Um die neue Anlage installieren zu können, mussten zunächst vier Meter Höhenunterschied zum bisherigen Gelände ausgeglichen werden. Der Multitechnik-Dienstleister erweiterte das Grundstück terrassenförmig und errichtete über die gesamte Breite der Anlage eine Winkelstützwand mit einer Höhe von vier Metern. „In der Vorplanung zur Ausschreibung wurden diese mit nur drei Metern Höhe angegeben. Aus statischen Gründen haben wir sie erhöht“, sagt Christoph Bausch. „Anschließend haben wir, in enger Abstimmung mit dem Kunden und den Lieferanten der Schalldämmhaube sowie der KPDR, die Fundamentwanne der Drosselspule in der Größe von 13 mal 20 Metern geschaffen sowie das neue 380-kV-Schaltfeld errichtet. Wir haben zudem die beiden bestehenden Sammelschienen um zwei Feldteilungen erweitert, um das neue Feld an die bestehende Anlage anzubinden. Abschließend haben wir die Drosselspule elektrisch in die Anlage eingebunden“, beschreibt Christoph Bausch die Leistungen seines Teams.

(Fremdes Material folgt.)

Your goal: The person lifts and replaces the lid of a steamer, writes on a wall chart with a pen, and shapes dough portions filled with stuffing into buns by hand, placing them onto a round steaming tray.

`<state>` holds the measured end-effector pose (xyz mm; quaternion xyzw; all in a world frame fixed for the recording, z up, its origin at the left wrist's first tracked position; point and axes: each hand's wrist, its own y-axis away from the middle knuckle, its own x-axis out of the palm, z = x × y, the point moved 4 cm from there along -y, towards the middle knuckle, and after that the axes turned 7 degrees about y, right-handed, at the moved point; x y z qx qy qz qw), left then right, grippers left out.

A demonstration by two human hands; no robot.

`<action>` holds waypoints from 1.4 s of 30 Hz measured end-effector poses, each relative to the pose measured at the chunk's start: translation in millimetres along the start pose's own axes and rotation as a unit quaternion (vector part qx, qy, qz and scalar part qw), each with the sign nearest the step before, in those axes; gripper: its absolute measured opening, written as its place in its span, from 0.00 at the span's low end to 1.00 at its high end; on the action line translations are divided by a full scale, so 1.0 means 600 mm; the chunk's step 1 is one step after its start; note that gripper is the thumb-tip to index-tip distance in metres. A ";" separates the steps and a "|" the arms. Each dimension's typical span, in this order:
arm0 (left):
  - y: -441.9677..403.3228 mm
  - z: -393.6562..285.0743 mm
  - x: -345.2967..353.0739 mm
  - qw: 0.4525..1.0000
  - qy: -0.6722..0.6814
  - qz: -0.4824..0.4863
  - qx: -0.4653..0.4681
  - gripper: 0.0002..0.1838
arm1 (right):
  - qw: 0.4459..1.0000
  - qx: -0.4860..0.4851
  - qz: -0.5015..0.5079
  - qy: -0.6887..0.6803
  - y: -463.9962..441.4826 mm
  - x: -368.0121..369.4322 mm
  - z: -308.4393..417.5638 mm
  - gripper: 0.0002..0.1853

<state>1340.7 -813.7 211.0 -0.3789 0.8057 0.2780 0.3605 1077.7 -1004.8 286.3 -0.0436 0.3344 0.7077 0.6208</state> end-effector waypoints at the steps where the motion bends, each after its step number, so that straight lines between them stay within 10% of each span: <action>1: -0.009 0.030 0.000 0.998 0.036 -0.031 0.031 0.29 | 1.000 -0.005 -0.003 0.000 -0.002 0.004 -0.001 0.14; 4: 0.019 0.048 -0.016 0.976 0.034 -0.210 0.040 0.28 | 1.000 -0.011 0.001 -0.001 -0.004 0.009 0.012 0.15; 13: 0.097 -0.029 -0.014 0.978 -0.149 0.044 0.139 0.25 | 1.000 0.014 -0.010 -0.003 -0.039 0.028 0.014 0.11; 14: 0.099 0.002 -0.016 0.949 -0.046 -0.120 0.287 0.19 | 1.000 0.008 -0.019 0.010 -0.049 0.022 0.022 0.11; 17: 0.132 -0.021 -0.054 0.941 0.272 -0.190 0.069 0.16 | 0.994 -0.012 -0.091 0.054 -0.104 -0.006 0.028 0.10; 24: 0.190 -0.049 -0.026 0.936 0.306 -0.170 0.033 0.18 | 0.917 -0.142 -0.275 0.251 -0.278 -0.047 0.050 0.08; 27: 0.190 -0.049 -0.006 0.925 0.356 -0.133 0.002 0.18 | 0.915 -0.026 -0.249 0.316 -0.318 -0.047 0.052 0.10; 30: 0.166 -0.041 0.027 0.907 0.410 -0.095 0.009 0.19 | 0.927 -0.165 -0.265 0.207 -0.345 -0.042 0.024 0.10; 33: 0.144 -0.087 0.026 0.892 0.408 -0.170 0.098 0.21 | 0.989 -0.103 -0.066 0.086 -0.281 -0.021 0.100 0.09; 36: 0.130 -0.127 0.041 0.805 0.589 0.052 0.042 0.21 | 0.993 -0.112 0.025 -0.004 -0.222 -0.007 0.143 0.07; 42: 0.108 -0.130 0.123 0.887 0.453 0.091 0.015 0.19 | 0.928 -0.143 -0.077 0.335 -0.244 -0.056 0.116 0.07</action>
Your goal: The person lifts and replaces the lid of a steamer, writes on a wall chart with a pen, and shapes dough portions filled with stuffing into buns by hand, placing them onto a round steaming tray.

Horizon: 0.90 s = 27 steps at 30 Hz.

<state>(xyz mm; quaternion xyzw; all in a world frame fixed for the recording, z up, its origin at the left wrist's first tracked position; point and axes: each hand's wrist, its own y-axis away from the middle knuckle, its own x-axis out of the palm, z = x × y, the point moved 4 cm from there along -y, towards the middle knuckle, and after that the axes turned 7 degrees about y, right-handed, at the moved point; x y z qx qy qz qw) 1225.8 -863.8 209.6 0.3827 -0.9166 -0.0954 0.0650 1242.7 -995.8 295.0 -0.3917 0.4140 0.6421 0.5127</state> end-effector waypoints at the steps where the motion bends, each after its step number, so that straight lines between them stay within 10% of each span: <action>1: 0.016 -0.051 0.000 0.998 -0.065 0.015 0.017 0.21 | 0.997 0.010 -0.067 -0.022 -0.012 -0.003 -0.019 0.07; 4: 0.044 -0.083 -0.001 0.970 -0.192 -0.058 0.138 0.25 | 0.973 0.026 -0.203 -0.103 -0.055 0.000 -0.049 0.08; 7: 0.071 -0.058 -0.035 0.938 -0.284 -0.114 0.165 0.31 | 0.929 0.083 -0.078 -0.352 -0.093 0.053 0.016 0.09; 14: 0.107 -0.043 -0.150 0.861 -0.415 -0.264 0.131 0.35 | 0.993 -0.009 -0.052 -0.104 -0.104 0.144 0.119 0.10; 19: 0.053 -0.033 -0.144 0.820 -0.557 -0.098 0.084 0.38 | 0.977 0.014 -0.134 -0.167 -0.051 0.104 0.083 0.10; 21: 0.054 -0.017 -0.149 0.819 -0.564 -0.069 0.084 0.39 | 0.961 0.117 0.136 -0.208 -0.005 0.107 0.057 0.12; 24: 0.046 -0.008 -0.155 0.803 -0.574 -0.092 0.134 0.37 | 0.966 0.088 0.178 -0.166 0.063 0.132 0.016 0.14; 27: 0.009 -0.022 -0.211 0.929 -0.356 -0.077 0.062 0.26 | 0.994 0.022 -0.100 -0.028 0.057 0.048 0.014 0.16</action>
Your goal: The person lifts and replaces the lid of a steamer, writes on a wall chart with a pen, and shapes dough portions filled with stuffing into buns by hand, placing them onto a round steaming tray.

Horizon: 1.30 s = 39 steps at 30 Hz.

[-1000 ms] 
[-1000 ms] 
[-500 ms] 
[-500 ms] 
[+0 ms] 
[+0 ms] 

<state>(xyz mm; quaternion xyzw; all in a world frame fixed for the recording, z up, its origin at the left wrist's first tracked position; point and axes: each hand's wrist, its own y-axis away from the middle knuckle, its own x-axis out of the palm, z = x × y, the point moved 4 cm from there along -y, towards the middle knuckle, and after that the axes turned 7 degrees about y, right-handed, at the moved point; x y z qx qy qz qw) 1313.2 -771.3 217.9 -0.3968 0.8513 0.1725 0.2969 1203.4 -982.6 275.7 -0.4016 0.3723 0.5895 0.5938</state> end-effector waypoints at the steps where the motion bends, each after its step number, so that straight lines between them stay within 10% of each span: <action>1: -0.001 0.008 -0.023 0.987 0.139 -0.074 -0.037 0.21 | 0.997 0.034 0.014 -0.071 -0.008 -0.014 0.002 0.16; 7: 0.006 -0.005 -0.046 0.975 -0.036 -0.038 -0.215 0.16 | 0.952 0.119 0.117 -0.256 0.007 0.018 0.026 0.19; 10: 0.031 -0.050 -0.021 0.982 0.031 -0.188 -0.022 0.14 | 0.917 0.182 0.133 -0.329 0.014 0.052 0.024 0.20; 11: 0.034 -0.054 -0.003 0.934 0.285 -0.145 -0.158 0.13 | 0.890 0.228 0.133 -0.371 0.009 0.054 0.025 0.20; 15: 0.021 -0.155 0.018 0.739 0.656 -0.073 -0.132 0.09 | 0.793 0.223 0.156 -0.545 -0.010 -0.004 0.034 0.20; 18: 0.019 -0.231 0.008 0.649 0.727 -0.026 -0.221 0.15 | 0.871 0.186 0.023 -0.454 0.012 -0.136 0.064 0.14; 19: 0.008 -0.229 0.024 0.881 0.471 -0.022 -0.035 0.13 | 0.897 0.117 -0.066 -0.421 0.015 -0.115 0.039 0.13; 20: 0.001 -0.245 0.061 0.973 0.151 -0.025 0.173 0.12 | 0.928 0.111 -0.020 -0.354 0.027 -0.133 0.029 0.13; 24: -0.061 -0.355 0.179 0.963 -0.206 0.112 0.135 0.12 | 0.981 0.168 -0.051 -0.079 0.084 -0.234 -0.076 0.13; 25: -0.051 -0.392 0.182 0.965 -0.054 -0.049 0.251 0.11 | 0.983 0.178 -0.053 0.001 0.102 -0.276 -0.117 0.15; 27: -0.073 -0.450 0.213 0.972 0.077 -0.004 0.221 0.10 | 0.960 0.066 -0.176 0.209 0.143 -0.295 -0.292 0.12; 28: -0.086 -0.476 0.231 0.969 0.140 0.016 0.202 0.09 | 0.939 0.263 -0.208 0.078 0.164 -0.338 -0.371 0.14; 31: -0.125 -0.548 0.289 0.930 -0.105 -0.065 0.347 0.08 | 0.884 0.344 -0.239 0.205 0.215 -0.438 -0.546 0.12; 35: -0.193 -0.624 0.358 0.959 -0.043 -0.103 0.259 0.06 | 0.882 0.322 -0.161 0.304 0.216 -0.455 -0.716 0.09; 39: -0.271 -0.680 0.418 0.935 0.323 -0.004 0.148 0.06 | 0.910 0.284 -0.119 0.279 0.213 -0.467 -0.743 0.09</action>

Große Bedeutung für die Versorgungssicherheit
Die neue Kompensationsdrosselspule wurde Mitte Juli in Betrieb genommen und ist für die Versorgungssicherheit in der Region Stuttgart-Mühlhausen von großer Bedeutung: Mit ihrer Hilfe kann der Übertragungsnetzbetreiber im Falle einer abnehmenden oder steigenden Einspeisung von Solar- und Windstrom die Stabilität und Betriebssicherheit des Übertragungsnetzes sicherstellen. „Wir können mit der neuen KPDR innerhalb kürzester Zeit auf Spannungsschwankungen reagieren – zum Beispiel eine steigende Netzspannung bei geringer Auslastung senken, um sie in systemstabilen Grenzen zu halten. Bei Bedarf wird die KPDR einfach stufenweise zugeschaltet“, sagt Sebastian Schröter, verantwortlicher Projektleiter bei TransnetBW. Der zunehmende Anteil erneuerbarer Energien und die voranschreitende Abschaltung konventioneller Kraftwerke führe auch im 380-kV-Höchstspannungsnetz zu einem steigenden Regelungsbedarf. Bisher wurden Drosselspulen im Netzgebiet der TransnetBW ausschließlich im 110-kV-Netz verwendet. Die neue regelbare KPDR ermögliche im Vergleich zu den bisher eingesetzten eine deutlich präzisere Einstellung der Netzspannung.

Zuverlässige Partnerschaft
TransnetBW und SPIE verbindet eine langjährige Geschäftsbeziehung mit einer Vielzahl an Projekten. „Auch bei diesem anspruchsvollen Projekt lief die Zusammenarbeit sehr gut. Besonders stolz sind wir darauf, dass uns TransnetBW mit einem Folgeprojekt beauftragt hat. So dürfen wir für unseren Kunden auch die Installation einer identischen Kompensationsdrosselspule im Umspannwerk Goldshöfe umsetzen. Dieses Projekt soll noch im November abgeschlossen und in Betrieb genommen werden“, sagt Christoph Bausch.
Als produkt- und herstellerunabhängiger Dienstleister steht SPIE für Leistungserbringung aus einer Hand und operative Exzellenz. So hat sich der Multitechnik-Dienstleister zum verlässlichen Partner für die Netzbetreiber zur Umsetzung der Energiewende entwickelt. Die Gestaltung einer CO2-neutralen Zukunft ist aktuell einer der größten Marktchancen. SPIE hat eine hohe Expertise im Energiebereich, verbessert mit seinen Lösungen die Energieeffizienz von Gebäuden und Anlagen seit vielen Jahren nachhaltig und ermöglicht den Zugang zu kohlenstoffarmen Energien.